Moral: Don’t take life too see-ree-us. ’Cause it ain’t, man, it ain’t. Boom, bang, twang! Bam! Bam! Bam!

“One minute,” someone says.

All the cigarettes are glowing stubs now, like the dog’s eyes. And those, well they’re glaring as if I’m a chunk of hamburger.

Moral: In the end, we’re all hamburger.

Moral: Ask your neighbor out before it’s too late. No, how about just Love thy neighbor? No, that sounds too cornball.

“I’m try . . . ing!” I shout. All the cigarette tips glow brighter.

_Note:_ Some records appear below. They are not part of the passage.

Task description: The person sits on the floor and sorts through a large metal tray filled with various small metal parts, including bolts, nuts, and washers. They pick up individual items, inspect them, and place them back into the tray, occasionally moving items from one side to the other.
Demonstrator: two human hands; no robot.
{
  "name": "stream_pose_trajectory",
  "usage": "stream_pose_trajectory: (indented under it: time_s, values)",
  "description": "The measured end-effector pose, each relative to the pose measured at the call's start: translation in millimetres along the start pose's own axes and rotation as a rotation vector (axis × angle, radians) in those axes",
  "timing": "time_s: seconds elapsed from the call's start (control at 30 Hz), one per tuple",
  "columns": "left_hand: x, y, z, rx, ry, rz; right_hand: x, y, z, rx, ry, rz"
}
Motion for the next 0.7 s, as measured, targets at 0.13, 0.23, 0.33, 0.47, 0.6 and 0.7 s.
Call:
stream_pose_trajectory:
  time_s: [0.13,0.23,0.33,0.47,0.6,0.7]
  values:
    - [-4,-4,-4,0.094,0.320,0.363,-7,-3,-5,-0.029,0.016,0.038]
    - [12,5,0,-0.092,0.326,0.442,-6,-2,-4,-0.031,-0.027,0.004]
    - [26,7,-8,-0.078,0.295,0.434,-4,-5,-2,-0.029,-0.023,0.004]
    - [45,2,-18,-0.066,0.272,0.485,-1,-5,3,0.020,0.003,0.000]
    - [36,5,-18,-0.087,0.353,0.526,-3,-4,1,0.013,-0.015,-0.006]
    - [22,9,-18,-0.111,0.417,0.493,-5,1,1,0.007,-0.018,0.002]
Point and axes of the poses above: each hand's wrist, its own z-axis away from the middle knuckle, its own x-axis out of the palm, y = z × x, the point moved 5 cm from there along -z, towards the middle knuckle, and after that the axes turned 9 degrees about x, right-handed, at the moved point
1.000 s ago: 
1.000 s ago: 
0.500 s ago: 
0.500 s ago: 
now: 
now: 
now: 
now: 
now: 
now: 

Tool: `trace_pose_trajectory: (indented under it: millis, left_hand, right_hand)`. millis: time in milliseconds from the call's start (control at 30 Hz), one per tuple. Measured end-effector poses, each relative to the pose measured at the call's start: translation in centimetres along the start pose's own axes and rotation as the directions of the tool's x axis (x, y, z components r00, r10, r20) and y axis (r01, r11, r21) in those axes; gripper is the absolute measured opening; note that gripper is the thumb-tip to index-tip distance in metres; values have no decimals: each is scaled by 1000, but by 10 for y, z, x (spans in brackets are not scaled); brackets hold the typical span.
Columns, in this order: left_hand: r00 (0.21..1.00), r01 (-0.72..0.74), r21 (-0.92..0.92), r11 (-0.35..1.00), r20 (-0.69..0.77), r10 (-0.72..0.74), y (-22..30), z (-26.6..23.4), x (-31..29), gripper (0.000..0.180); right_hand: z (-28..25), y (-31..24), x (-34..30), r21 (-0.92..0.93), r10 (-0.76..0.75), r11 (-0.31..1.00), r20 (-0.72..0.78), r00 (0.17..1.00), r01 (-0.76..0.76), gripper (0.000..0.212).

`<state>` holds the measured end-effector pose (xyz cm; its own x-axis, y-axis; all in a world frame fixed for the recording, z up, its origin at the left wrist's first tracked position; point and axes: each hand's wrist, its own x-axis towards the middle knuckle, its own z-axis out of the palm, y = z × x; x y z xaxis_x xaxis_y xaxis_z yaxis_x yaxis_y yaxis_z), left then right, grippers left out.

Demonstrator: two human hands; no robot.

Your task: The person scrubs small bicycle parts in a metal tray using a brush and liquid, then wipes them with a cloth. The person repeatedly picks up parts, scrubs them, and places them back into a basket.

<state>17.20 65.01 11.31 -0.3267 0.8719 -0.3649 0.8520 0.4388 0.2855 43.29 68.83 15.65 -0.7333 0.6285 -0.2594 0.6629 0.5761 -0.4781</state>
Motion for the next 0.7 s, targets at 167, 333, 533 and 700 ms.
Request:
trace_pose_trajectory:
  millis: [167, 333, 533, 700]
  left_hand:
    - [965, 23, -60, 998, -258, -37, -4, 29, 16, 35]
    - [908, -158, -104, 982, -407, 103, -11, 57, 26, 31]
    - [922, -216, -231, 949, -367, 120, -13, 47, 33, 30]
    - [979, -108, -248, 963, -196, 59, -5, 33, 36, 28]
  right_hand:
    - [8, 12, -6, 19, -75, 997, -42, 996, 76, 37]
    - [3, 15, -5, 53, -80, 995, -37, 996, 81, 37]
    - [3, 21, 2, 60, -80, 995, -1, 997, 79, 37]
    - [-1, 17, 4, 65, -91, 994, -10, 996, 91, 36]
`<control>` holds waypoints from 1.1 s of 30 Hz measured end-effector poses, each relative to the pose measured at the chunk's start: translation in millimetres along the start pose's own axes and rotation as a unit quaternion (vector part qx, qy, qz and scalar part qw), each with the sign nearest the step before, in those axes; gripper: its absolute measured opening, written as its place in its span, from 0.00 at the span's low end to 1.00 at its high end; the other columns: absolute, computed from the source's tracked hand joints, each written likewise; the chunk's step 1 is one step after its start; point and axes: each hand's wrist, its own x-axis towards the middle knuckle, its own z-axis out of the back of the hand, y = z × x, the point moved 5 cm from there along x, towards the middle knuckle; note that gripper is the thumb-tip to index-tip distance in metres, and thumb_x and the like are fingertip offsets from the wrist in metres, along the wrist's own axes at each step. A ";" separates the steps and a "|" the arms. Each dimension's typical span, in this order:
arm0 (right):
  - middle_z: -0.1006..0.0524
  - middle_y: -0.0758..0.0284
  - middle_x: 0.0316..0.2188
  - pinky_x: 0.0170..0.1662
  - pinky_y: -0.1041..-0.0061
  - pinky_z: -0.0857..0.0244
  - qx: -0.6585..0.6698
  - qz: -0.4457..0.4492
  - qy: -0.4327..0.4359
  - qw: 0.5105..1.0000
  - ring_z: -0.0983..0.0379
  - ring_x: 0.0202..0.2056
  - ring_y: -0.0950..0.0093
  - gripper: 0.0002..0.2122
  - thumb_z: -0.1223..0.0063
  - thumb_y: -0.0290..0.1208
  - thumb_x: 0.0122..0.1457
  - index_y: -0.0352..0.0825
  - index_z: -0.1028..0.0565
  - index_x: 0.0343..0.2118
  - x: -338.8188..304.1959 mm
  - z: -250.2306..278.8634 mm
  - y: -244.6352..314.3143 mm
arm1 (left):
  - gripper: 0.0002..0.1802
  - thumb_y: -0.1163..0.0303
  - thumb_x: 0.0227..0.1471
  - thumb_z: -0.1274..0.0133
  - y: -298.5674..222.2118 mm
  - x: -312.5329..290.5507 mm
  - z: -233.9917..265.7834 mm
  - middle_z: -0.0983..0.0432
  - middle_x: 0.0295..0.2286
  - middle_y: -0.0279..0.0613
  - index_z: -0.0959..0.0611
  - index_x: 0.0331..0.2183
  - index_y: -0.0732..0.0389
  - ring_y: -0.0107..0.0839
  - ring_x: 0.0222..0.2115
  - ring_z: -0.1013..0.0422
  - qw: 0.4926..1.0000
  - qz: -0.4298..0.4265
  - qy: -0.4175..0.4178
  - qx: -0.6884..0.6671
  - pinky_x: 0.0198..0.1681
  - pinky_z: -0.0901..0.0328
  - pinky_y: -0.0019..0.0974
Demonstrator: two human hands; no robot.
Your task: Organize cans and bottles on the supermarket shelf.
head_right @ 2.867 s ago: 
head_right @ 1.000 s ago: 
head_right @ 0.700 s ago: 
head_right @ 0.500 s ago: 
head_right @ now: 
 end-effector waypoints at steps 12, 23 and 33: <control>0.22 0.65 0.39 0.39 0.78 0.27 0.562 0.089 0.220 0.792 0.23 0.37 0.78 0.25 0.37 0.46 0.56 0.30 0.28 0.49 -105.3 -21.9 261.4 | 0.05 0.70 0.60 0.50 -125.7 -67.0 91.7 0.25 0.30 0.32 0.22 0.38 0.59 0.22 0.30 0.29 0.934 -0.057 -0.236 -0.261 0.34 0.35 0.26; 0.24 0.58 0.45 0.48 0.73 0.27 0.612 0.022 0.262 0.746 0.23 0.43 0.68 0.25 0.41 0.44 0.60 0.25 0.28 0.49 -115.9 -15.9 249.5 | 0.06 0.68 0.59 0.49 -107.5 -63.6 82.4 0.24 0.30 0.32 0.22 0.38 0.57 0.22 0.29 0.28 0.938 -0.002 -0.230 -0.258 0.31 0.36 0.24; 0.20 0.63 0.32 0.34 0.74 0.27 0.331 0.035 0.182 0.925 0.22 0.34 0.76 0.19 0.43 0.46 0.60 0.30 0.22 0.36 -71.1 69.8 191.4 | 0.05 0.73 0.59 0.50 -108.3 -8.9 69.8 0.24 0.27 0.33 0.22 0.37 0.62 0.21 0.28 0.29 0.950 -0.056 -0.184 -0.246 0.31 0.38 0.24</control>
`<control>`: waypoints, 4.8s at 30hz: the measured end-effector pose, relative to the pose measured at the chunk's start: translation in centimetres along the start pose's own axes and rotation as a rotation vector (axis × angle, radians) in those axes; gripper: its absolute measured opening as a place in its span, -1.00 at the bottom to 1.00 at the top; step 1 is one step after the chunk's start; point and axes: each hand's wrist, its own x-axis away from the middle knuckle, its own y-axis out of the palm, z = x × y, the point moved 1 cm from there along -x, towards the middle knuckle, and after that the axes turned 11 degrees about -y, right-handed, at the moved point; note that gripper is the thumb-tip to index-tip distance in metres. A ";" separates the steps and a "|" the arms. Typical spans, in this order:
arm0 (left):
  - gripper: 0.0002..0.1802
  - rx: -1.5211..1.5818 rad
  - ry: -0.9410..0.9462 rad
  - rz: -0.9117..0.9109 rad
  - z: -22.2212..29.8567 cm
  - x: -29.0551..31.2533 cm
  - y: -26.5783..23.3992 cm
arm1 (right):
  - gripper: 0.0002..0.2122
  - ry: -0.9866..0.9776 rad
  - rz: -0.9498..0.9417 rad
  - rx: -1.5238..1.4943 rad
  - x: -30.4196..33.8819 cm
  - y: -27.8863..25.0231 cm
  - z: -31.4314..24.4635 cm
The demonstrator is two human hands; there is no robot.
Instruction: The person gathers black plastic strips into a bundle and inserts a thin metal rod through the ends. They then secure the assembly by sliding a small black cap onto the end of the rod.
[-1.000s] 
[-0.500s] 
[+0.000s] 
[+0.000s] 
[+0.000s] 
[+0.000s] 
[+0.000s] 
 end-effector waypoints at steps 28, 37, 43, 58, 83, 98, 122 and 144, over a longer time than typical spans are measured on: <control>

The woman in foliage—my officemate, my cavemate, my neighbor, my . . . moves. Her high heels are green, like her foliage dress. In the window on the other side of the car I see my reflection. An anesthetic chill grabs my spine. Or is it aesthetic? Chill? Am I standing under a duct? Behind me—I don’t know how since I seem to be on the subway’s floor—behind me stands the mastiff’s owner, with those mauve, parallel lips. She/he/it is leaning as if to judge my bald spot. Too much worry over nothing brought that baldness on. Why weren’t you courting the love of your life or drinking wine with friends instead? It’s like he’s asking me this. He? Yes, I can say he with confidence because he opens garishly slender arms to envelop me. His face is my face; his lips are my lips, which part in two very unparallel lines. So it’s all true, both Euclid and Einstein: they meet and they don’t meet.

Are you pretending to wisdom or Buddhahood? The mastiff’s owner asks this with cheeks drawn taxidermically to reveal . . . fangs? No, too Disney, too Stephen King. Molars. Rows and rows of tired molars grinding ever so patiently to render maize, tendons, neurons, axons, gristle, bones, mortals and morals into pabulum.

I’m rocking side to side with the car, but the pain is gone. Everyone bends curiously, still expecting, I suppose, a moral. Their cigarette stubs give off one last glow. Soon they’ll toss them to the floor, which is where I’m looking up from, coughing an iron-tasting rasp as blood circulates through my head on a dizzying merry-go-round.

Mor-uhl.

The creep with the Cavalier, the three young men, the two executives, the semi-cop, the Saks lady, the basketball coach, and my newfound long-lost love in her pastoral dress all bend to stare. Mor-uhl. Mor-uhl. A chant? A cheer? Two syllables. That’s all they’re asking for. Just two syllables. Mor-uhl. Mor-uhl. They’re so anxious that I suppose I’ll try. I smile. Go on, connect the dots, give them just two, I encourage my mouth. My charitable mouth twists, but only drool emits. Two, just two, you can do it. Mor-uhl. Mor-uhl. Two, just two.

I lose focus and rasp. So, I guess . . . I guess I don’t even have one.